# Task
Your answer should repeat the listing in full, with no line missing or altered.

# Data shown
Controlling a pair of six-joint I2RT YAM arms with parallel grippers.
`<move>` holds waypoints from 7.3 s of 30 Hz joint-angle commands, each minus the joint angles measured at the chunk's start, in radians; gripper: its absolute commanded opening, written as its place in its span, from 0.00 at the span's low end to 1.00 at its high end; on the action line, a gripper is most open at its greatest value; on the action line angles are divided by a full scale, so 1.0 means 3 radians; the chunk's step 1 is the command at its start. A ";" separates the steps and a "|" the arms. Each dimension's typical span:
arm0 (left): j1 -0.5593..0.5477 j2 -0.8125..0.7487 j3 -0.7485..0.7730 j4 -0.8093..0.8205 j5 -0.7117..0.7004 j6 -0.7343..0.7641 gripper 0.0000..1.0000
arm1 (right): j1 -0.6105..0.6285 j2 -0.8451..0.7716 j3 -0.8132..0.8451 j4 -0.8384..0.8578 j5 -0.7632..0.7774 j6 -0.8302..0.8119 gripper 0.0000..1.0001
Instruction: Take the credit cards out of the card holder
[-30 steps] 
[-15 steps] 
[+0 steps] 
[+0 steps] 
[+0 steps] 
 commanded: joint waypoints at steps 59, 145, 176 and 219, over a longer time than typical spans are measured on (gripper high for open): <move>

# Task output
Controlling a pair of six-joint I2RT YAM arms with parallel grippers.
`<move>` holds waypoints from 7.3 s of 30 Hz joint-angle commands, each minus the joint angles measured at the chunk's start, in radians; gripper: its absolute commanded opening, written as its place in its span, from 0.00 at the span's low end to 1.00 at its high end; on the action line, a gripper is most open at its greatest value; on the action line angles are divided by a full scale, so 1.0 means 3 radians; the chunk's step 1 is the command at its start. A ";" separates the steps and a "|" the arms. Each dimension's typical span:
arm0 (left): j1 -0.5593..0.5477 j2 -0.8125..0.7487 j3 -0.7485..0.7730 j4 -0.8093..0.8205 j5 -0.7117..0.7004 j6 -0.7343..0.7641 gripper 0.0000..1.0000
arm1 (right): j1 -0.6105..0.6285 j2 -0.8451..0.7716 j3 -0.8132..0.8451 j4 -0.8384..0.8578 j5 -0.7632..0.7774 j6 -0.8302..0.8119 gripper 0.0000..1.0001
Instruction: Take the credit cards out of the card holder
[-30 steps] 
[-15 steps] 
[+0 steps] 
[+0 steps] 
[+0 steps] 
 commanded: joint waypoints at steps 59, 145, 176 and 219, over a longer time than typical spans are measured on (gripper high for open): <move>

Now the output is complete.